CN214824120U - But angle regulation's remote sensing survey and drawing unmanned aerial vehicle - Google Patents

Abstract

The utility model discloses a but angle regulation's remote sensing survey and drawing unmanned aerial vehicle belongs to unmanned air vehicle technical field, which comprises a bod, the inside fixed mounting of organism has motor B, motor B top gap connection has pivot B, pivot B top can be dismantled and be connected with the lead screw, the lead screw outside is rotated and is connected with the sliding sleeve, sliding sleeve left side fixed mounting has the horizontal pole, horizontal pole one side bolted connection has motor A, motor A below gap connection has pivot A, the pivot A outside is rotated and is connected with the belt, the inboard rotation of belt is connected with the connecting rod, connecting rod below fixed mounting has the camera.

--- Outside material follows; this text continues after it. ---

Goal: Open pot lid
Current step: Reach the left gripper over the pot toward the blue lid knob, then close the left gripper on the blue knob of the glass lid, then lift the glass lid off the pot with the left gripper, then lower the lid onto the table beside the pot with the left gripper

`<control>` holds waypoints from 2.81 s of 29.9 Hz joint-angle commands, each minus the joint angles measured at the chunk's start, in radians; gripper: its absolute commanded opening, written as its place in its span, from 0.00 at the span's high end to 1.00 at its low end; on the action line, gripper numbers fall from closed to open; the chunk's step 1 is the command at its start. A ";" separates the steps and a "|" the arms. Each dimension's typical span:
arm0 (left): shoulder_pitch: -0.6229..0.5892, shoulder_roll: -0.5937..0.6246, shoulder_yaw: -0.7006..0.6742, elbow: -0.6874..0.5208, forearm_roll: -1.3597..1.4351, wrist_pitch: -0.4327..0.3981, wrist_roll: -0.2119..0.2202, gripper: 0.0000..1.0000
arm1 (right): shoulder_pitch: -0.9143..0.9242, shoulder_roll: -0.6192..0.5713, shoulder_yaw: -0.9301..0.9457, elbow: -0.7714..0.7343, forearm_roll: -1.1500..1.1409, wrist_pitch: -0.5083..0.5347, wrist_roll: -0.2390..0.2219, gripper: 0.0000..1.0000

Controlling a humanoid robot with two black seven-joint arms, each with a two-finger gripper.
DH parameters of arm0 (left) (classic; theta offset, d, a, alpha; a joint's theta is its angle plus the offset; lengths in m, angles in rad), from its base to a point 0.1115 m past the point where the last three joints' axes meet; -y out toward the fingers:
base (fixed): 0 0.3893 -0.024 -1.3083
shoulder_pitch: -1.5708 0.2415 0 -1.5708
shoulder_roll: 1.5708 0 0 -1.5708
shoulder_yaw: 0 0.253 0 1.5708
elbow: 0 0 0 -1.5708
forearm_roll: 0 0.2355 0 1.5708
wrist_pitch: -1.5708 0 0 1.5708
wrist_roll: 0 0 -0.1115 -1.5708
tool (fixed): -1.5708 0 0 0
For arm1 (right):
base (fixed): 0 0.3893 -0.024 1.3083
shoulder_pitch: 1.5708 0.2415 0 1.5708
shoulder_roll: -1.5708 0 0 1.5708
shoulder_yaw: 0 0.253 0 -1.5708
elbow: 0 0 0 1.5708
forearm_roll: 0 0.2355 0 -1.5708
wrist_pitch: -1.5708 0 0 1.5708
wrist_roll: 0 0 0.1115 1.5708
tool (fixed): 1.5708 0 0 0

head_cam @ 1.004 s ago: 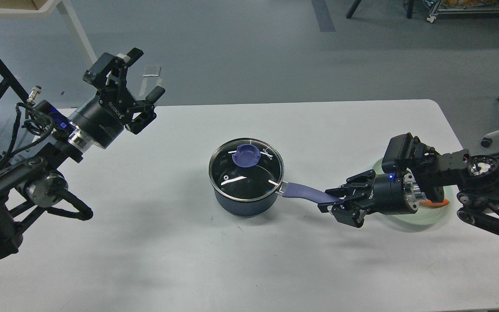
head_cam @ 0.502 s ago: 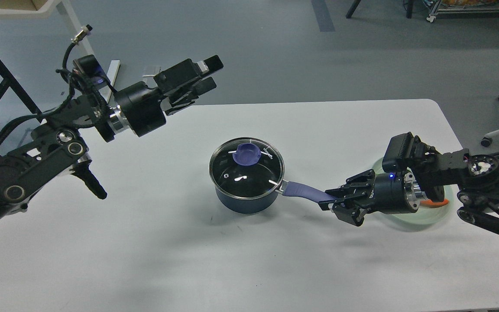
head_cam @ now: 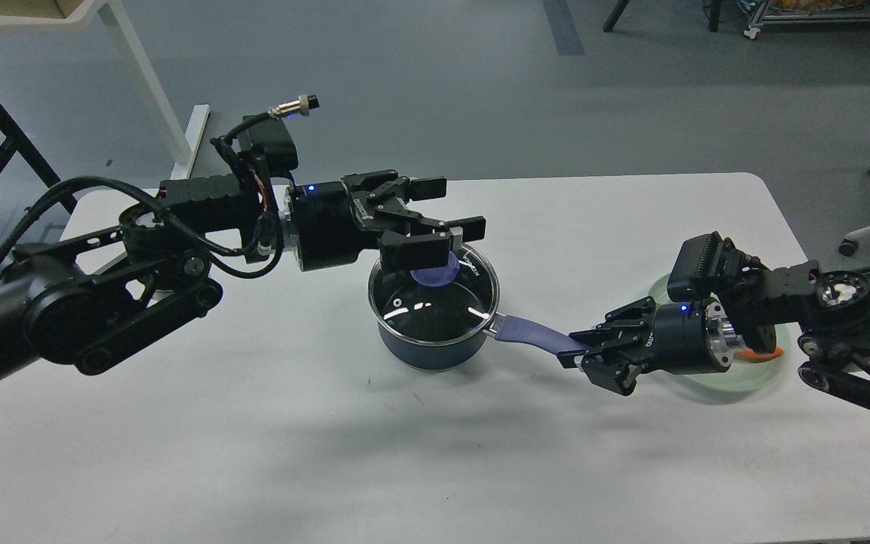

The utility model discloses a motor A, motor B, pivot A, pivot B, lead screw, sliding sleeve, connecting rod, belt, horizontal pole and the spout of installation, the angle of the adjustment camera of being convenient for when the camera does not use, can protect the camera simultaneously, has fine practicality, the suggestion is promoted.

Description

But angle regulation's remote sensing survey and drawing unmanned aerial vehicle

Technical Field

The utility model relates to an unmanned air vehicle technique field especially relates to an angle-adjustable's remote sensing survey and drawing unmanned aerial vehicle.

Background

The unmanned plane is called unmanned plane for short, and is an unmanned plane operated by radio remote control equipment and a self-contained program control device. The machine has no cockpit, but is provided with an automatic pilot, a program control device and other equipment. The personnel on the ground, the naval vessel or the mother aircraft remote control station can track, position, remotely control, telemeter and digitally transmit the personnel through equipment such as a radar. The aircraft can take off like a common airplane under the radio remote control or launch and lift off by a boosting rocket, and can also be thrown into the air by a mother aircraft for flying. During recovery, the aircraft can land automatically in the same way as the common aircraft landing process, and can also be recovered by a parachute or a barrier net for remote control. Can be repeatedly used for many times. The method is widely used for aerial reconnaissance, monitoring, communication, anti-submergence, electronic interference and the like.

Patent No. 202020751933.5 discloses an angle adjustable's remote sensing survey and drawing unmanned aerial vehicle, the device passes through the organism, and a support, the rotor, the installation shell, the sleeve pipe, the attenuator, a spring, the stopper, the connecting rod, including a motor, an end cap, a controller, and a cover plate, the driving gear, the bull stick, driven gear and camera's cooperation is used, can effectually solve traditional remote sensing survey and drawing unmanned aerial vehicle can't conveniently adjust the problem of the angle of making a video recording in the use, this unmanned aerial vehicle can be convenient for adjust the shooting angle, reach better shooting effect, provide reliable and stable's buffer capacity simultaneously when descending, the protective apparatus security.

Above-mentioned but angle regulation's remote sensing survey and drawing unmanned aerial vehicle has following several shortcomings when using:

1. above-mentioned but angle regulation's remote sensing survey and drawing unmanned aerial vehicle when the camera does not use, can't protect the camera, influence the use.

2. Above-mentioned but angle regulation's remote sensing survey and drawing unmanned aerial vehicle when the organism descends, the shock attenuation effect is relatively poor, and the organism receives the damage easily.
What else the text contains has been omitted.